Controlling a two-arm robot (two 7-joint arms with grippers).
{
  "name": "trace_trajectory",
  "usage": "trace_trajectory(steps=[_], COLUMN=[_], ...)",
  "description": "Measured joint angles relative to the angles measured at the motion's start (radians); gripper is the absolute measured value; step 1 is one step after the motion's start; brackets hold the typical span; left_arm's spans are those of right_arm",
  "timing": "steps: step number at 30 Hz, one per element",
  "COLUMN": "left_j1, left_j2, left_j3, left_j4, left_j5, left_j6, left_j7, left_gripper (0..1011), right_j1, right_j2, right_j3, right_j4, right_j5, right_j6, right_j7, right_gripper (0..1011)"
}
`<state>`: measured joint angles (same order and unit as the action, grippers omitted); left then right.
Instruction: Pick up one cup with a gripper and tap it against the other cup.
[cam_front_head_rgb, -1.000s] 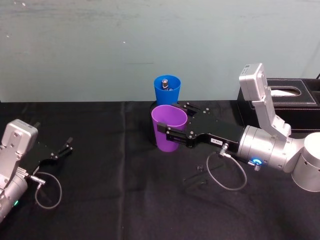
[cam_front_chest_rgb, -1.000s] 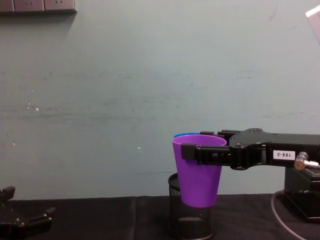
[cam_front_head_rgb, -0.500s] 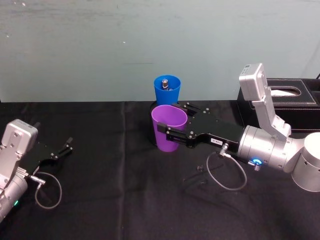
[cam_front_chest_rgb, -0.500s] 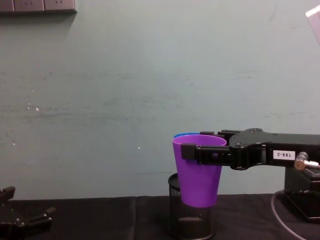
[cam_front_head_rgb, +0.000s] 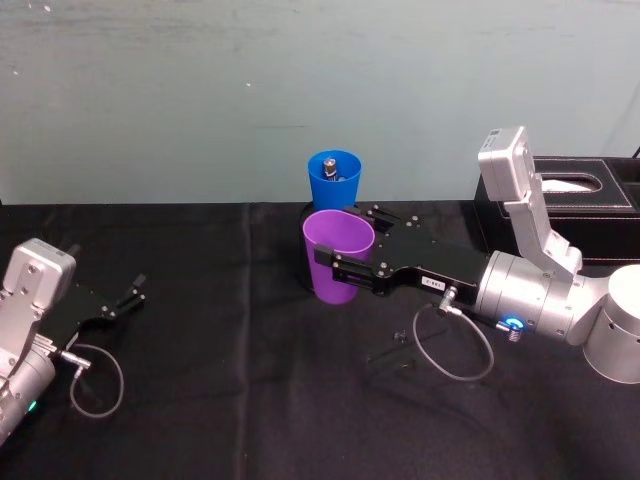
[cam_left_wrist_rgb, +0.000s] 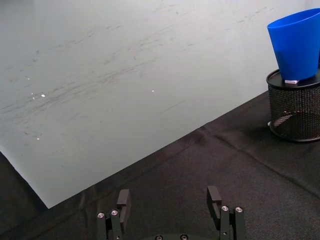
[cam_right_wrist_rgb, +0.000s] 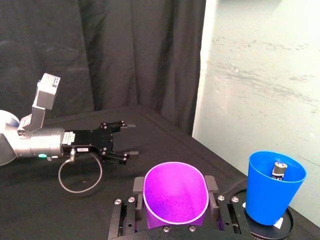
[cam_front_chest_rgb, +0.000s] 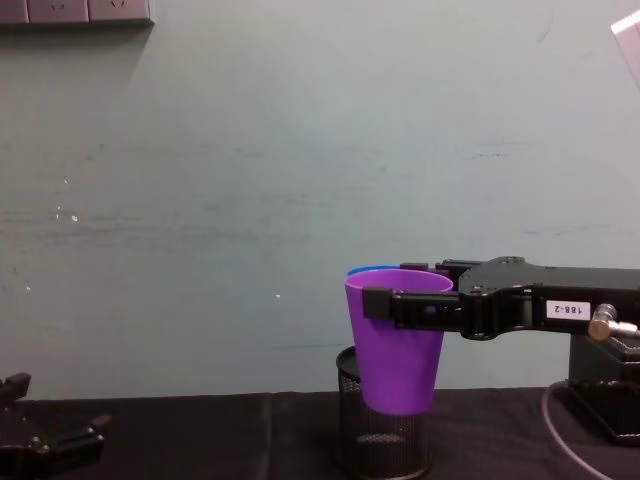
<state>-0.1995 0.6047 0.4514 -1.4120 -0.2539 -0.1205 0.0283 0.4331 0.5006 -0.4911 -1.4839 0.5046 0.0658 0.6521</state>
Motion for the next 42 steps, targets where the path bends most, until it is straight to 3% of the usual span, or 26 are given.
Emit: trace_trajectory(steps=[22,30,42], left_j1=[0.0,0.0,0.0], left_j2=[0.0,0.0,0.0], left_j3=[0.0,0.0,0.0], left_j4=[0.0,0.0,0.0], left_j5=[0.0,0.0,0.0], left_j6=[0.0,0.0,0.0], left_j7=[0.0,0.0,0.0], left_gripper=[1000,1000,1000], right_j1=[0.004,0.026,0.085], right_j2=[0.0,-0.014,-0.065], right_j3=[-0.012,-0.025,-0.032], right_j4=[0.004,0.045,0.153], right_j5=[0.002,0.005,0.016], right_j6=[-0.002,-0.002,0.007], right_j7=[-0.001,-0.026,-0.044], right_gripper=[728,728,728])
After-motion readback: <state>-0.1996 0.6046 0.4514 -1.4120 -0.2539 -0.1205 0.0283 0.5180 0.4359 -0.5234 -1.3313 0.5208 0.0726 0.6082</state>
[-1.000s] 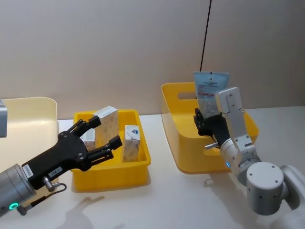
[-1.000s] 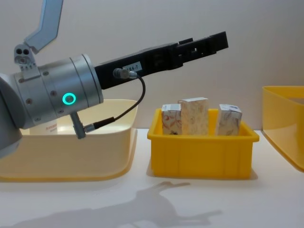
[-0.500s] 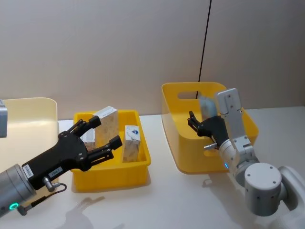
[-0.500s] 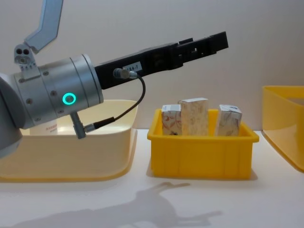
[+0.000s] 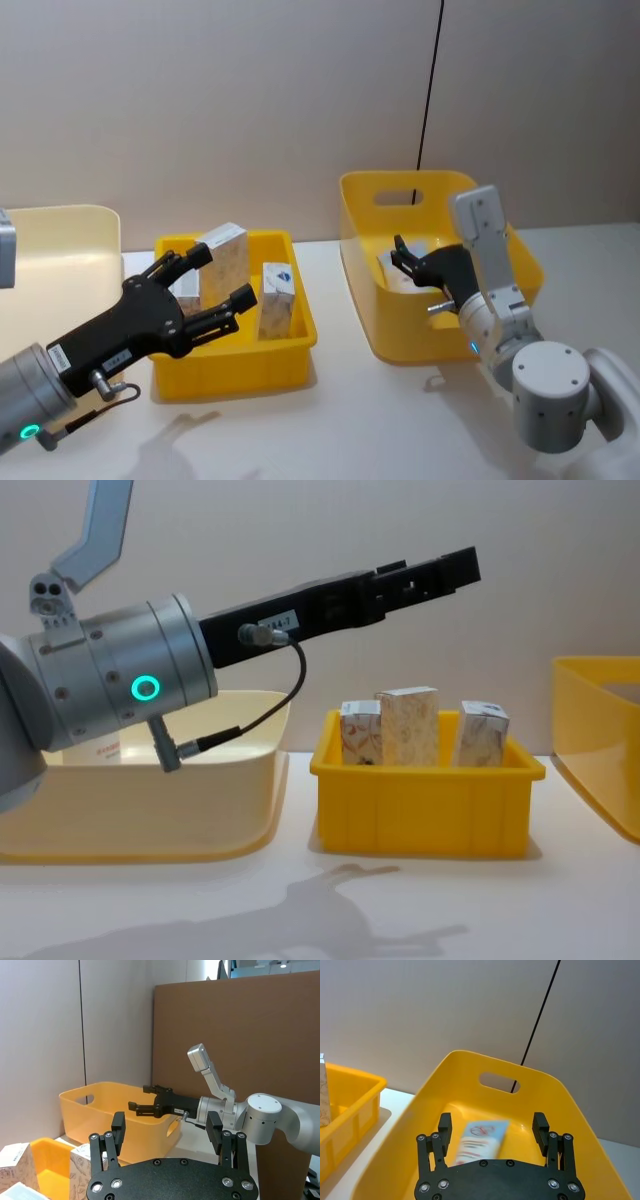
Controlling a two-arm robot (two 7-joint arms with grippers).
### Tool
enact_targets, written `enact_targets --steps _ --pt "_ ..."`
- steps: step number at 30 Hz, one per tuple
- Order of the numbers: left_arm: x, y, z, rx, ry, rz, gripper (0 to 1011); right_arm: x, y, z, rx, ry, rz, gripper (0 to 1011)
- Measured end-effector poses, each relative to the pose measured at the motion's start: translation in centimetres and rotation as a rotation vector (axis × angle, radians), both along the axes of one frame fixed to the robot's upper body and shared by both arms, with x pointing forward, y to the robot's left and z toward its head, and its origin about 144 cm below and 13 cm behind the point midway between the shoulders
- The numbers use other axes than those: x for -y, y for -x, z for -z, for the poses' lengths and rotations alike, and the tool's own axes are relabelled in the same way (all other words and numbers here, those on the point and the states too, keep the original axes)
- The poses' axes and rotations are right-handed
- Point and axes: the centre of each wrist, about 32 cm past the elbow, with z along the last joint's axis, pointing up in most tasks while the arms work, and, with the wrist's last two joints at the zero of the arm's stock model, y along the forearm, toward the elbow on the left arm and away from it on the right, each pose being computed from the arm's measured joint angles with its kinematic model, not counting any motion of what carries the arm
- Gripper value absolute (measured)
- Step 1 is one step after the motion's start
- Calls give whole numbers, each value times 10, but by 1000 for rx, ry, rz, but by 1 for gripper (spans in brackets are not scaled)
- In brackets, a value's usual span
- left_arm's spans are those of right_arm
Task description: Bimanual collaborative sorting of washing and personal care products
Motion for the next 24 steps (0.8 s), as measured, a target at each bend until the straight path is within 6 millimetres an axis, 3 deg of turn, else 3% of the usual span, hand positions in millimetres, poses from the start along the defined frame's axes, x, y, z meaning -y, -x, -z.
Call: enact_targets --steps 24 --pt "0 0 0 0 0 0 1003 4 -1 -4 203 -28 -46 1001"
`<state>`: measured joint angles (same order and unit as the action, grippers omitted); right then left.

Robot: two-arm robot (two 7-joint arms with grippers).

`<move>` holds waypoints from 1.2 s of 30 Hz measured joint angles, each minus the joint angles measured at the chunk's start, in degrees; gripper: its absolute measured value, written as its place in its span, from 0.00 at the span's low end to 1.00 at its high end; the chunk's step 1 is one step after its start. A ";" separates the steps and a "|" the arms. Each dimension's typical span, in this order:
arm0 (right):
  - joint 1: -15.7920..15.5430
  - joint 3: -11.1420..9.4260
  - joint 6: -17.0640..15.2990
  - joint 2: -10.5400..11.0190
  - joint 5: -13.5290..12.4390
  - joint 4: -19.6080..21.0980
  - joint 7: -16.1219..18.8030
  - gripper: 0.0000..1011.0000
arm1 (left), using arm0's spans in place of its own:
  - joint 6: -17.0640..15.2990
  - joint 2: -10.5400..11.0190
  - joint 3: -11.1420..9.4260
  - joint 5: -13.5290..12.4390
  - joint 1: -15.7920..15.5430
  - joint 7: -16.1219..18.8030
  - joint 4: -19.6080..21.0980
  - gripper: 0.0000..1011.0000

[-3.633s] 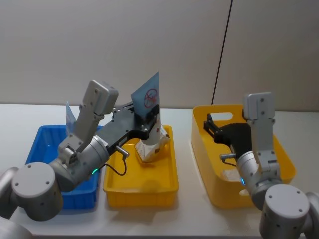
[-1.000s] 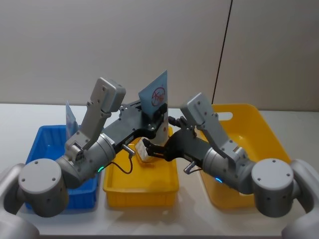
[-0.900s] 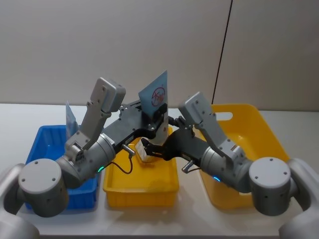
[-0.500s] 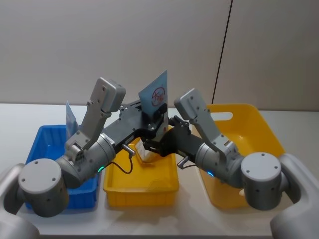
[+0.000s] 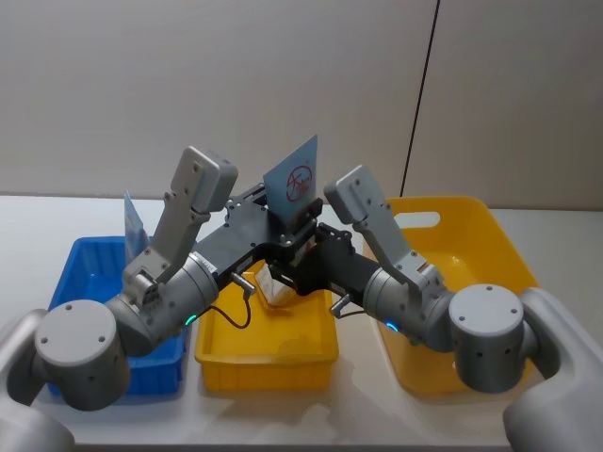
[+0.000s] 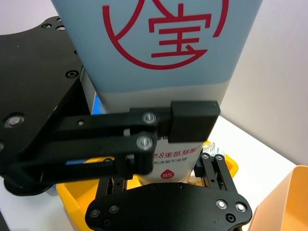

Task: Bimanual collaborative sorting of washing and personal care products

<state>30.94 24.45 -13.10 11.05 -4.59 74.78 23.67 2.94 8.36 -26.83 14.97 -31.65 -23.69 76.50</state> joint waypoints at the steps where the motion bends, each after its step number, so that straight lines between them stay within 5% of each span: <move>1: 0.05 0.03 0.00 -0.01 -0.12 -0.07 0.01 0.63 | 0.00 0.00 0.00 0.00 0.00 0.00 0.00 0.52; 16: -0.49 -1.41 -1.05 -0.93 -1.48 0.35 -3.18 0.63 | 0.00 0.00 0.00 0.00 0.00 0.00 0.00 0.98; 36: -2.01 -6.96 -6.45 -4.26 -1.40 0.78 -14.63 0.64 | 0.00 0.00 0.00 -0.01 0.00 0.00 0.00 0.99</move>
<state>28.93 17.49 -19.56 6.79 -5.99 75.56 9.04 2.94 8.35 -26.83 14.96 -31.65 -23.68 76.50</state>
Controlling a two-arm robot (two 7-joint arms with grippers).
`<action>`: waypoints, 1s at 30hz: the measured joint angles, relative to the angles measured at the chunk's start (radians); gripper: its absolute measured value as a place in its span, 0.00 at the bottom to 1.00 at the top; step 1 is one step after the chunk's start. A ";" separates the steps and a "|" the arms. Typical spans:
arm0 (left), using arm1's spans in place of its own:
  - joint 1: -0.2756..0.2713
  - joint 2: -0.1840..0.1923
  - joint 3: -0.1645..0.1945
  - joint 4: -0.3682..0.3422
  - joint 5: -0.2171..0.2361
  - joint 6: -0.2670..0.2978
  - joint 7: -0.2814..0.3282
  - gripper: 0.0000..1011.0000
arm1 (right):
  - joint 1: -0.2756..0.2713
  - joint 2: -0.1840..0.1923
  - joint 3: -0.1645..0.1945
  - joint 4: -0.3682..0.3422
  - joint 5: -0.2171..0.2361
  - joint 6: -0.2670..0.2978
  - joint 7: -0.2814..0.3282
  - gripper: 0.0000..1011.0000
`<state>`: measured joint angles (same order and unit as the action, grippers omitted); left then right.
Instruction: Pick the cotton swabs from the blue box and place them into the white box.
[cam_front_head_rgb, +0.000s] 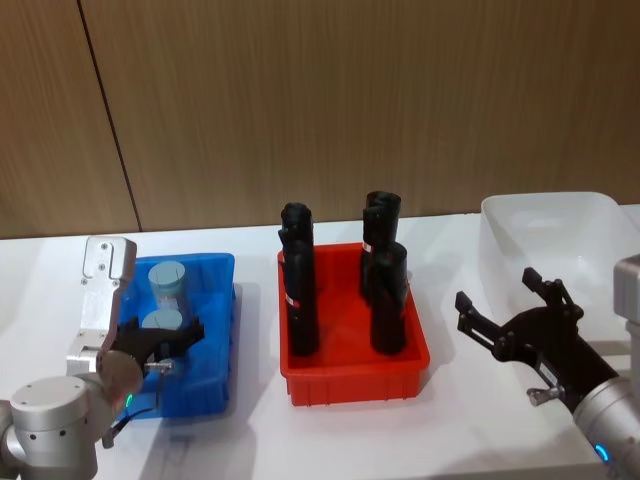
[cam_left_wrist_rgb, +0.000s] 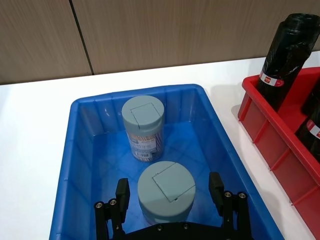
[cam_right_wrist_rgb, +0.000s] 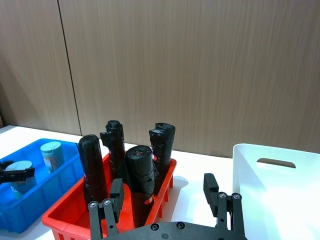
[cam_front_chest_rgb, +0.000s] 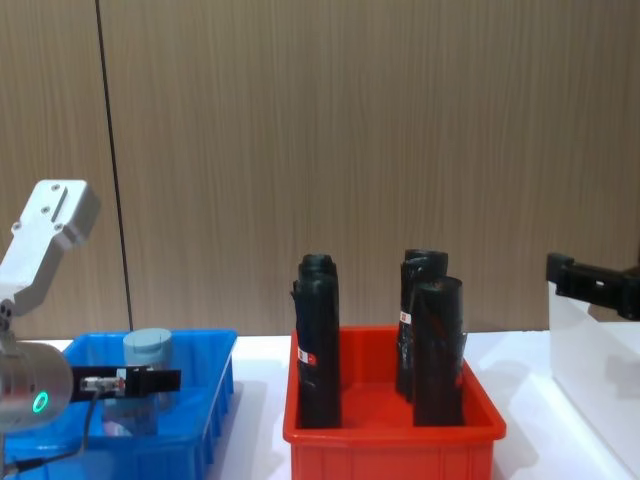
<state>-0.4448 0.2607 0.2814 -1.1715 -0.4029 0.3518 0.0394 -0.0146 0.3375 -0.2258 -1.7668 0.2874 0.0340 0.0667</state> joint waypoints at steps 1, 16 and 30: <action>-0.001 -0.001 0.000 0.003 0.000 -0.001 -0.001 0.99 | 0.000 0.000 0.000 0.000 0.000 0.000 0.000 0.99; -0.019 -0.008 -0.005 0.056 0.016 -0.022 -0.024 0.66 | 0.000 0.000 0.000 0.000 0.000 0.000 0.000 0.99; -0.011 -0.002 -0.008 0.017 0.052 -0.041 -0.039 0.66 | 0.000 0.000 0.000 0.000 0.000 0.000 0.000 0.99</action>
<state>-0.4559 0.2589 0.2734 -1.1543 -0.3506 0.3107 0.0001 -0.0147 0.3375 -0.2258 -1.7668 0.2873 0.0340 0.0667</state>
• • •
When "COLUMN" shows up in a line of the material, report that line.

• [Result]
  "usage": "trace_trajectory(steps=[_], COLUMN=[_], ...)",
  "COLUMN": "left_j1, left_j2, left_j3, left_j4, left_j5, left_j6, left_j7, left_gripper (0..1011), right_j1, right_j2, right_j3, right_j4, right_j5, right_j6, right_j7, right_gripper (0..1011)"

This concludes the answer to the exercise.